The monomer of Ying Yonging comprises any monomer that can carry out radical chain polymerization in the present invention.Specifically, applied monomer is an ethylenically unsaturated monomers.Example comprises (methyl) acrylate, maleic acid ester, vinyl ester, itaconic ester, vinyl ether, styrenic, unsaturated hydrocarbons, nitrogenous functional group monomer such as vinyl cyanide, alkyl acrylamide, N-vinyl formamide, V-Pyrol RC, zwitterionic monomer or ampholytic monomer, the hydroxyl functional group monomer, macromonomer, (methyl) vinylformic acid and N-hexanolactam.The term of Ying Yonging (methyl) acrylate refers to the derivative of acrylate and methacrylate monomer both and they in this article.Similarly, term (methyl) vinylformic acid refers to vinylformic acid, methacrylic acid and their derivative.As known in the art, also can use low-level cross-linking monomer, to improve some performance of polymkeric substance.
Initial charge can be chosen wantonly and contain polymer latex seed.Think that the using polymer latex seed can be favourable for the free polymer readical of holding back initiation.These seeds can form on the spot by being added to small amounts of monomer in the initial charge and making described monomer carry out polymerization before the delay monomer feed begins.
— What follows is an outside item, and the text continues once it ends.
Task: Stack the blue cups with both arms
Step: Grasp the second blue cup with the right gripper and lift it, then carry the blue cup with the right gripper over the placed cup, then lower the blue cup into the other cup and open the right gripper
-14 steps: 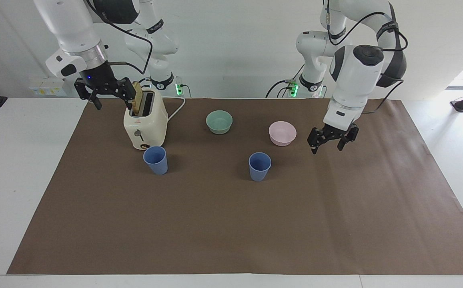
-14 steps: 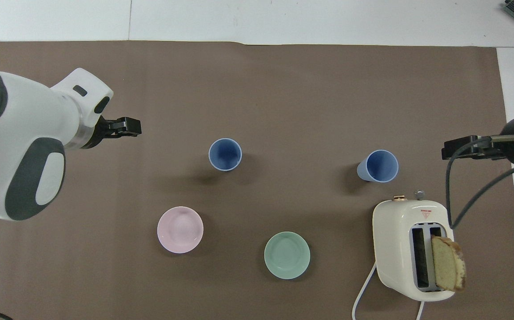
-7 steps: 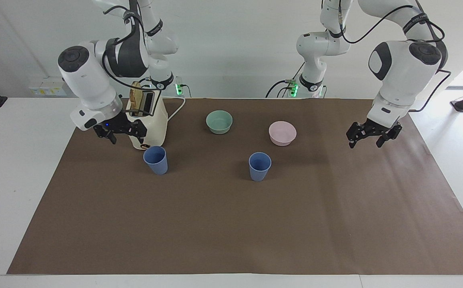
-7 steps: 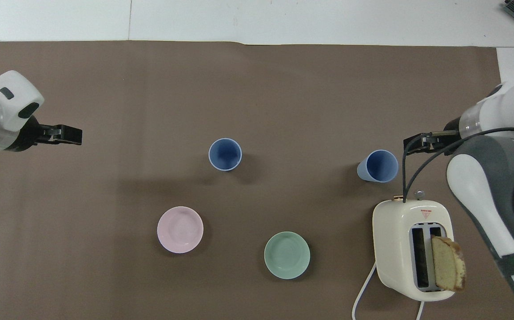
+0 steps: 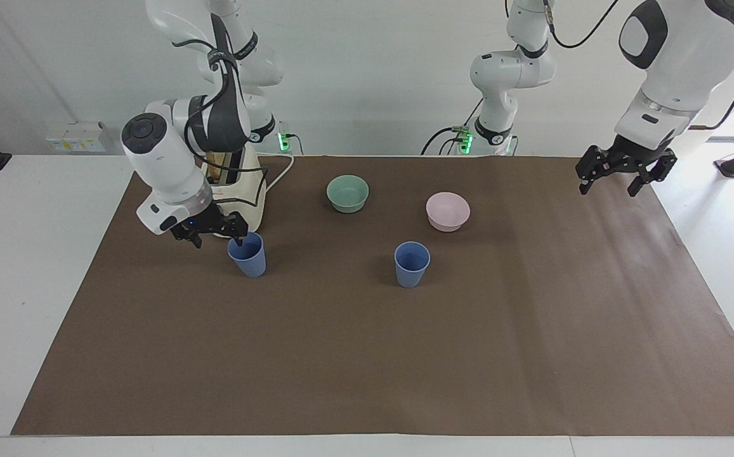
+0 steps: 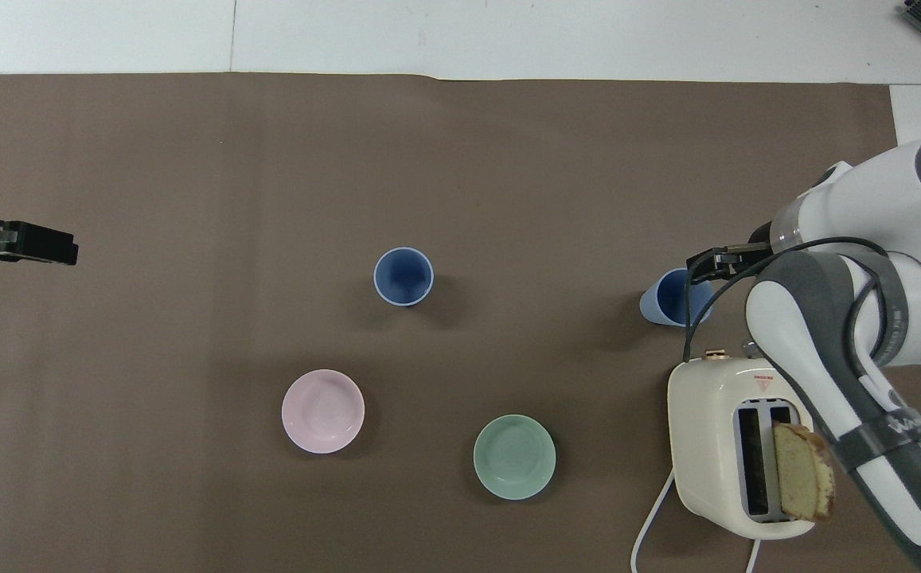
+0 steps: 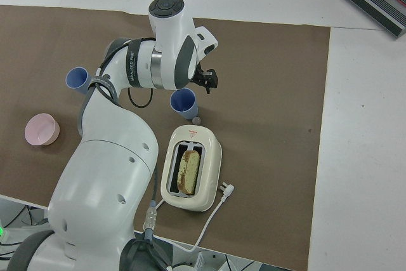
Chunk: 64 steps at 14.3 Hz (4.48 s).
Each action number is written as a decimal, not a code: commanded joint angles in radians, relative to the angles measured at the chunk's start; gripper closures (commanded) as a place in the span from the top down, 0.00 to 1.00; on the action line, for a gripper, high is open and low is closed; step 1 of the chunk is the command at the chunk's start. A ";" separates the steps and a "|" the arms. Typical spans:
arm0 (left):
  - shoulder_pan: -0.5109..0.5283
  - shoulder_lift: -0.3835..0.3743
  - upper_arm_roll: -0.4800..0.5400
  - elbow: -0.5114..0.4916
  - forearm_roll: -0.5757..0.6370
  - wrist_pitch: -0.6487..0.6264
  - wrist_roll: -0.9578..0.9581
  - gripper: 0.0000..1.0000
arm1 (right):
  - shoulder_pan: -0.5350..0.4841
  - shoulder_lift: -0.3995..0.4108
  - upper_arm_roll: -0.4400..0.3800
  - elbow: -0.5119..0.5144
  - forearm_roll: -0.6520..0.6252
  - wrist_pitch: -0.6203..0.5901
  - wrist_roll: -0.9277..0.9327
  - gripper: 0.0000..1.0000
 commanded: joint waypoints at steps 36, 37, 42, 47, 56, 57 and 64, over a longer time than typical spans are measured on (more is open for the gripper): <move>0.015 -0.068 0.006 0.072 -0.026 -0.146 0.004 1.00 | 0.202 0.131 0.102 0.453 0.030 -0.209 0.459 0.00; 0.015 -0.068 0.006 0.072 -0.026 -0.143 0.001 1.00 | 0.237 0.146 0.098 0.485 0.030 -0.200 0.501 0.00; 0.012 -0.066 0.006 0.074 -0.032 -0.135 0.001 1.00 | 0.336 0.191 0.099 0.575 0.030 -0.164 0.647 0.00; 0.015 -0.069 0.007 0.072 -0.032 -0.163 0.001 1.00 | 0.432 0.237 0.099 0.572 0.030 -0.071 0.686 0.00; 0.015 -0.069 0.007 0.072 -0.032 -0.163 0.001 1.00 | 0.471 0.314 0.102 0.553 0.004 0.000 0.702 0.00; 0.015 -0.069 0.006 0.072 -0.032 -0.163 0.001 1.00 | 0.471 0.314 0.102 0.550 0.004 0.000 0.702 0.00; 0.015 -0.069 0.007 0.072 -0.032 -0.163 0.001 1.00 | 0.486 0.312 0.102 0.501 0.001 -0.011 0.703 0.00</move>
Dispersion can be by means of tensio-active agent, stablizer, other dispersing auxiliary and dispersion agent, or its mixture is stablized.Useful in the present invention tensio-active agent comprises negatively charged ion, nonionic, positively charged ion and amphoterics.Preferred surfactants is a nonionogenic tenside, as alkylphenol ethoxylate, alkylethoxylate or other ethoxylate.Other tensio-active agent comprises, but is not limited to alkylphenol, alkyl sodium sulfate ester, ether sulfate, phosphoric acid ester and similar anion surfactant.Stablizer can be or polymkeric substance or non-polymer to include but not limited to polyvinyl alcohol and hydrophilic and oleophilic block copolymer stabilizers.Polymeric dispersant includes but not limited to the multipolymer of polymaleic acid and toxilic acid and compatible alkene chain type unsaturated monomer, the monoesters of the latter such as toxilic acid and diester, (methyl) vinylformic acid, (methyl) acrylic acid alkyl ester, (methyl) acrylic acid hydroxy alkyl ester, alpha-methyl styrene, vinylbenzene and derivative, vinyl acetate between to for plastic, butenoic acid, crotonate and acrylamide, with and derivative.Other suitable linear polymer dispersion agent includes but not limited to the polystyrolsulfon acid ester, it typically obtains by the multipolymer sulfonation with polystyrene or vinylbenzene and compatible ethylenically unsaturated monomers, and described unsaturated monomer includes but not limited to the monoesters and the diester of (methyl) vinylformic acid, (methyl) acrylate, toxilic acid and toxilic acid; Condenses includes but not limited to naphthene sulfonic acid-formaldehyde condensation products and melamine-formaldehyde condensation products.In the present invention some of Ying Yonging natural or natural derived polymers include but not limited to tannin, lignin, lignosulfates, alginate, dispersion or soluble starch and treated starch and cellulose polymer compound.But other stabilization aid and dispersing auxiliary can comprise the compound of copolymerization, sodium vinyl sulfonate for example, and it can help stabilization.The mixture of one or more tensio-active agents, stablizer, dispersion agent, or the combination of tensio-active agent and stablizer also can be applicable to the present invention.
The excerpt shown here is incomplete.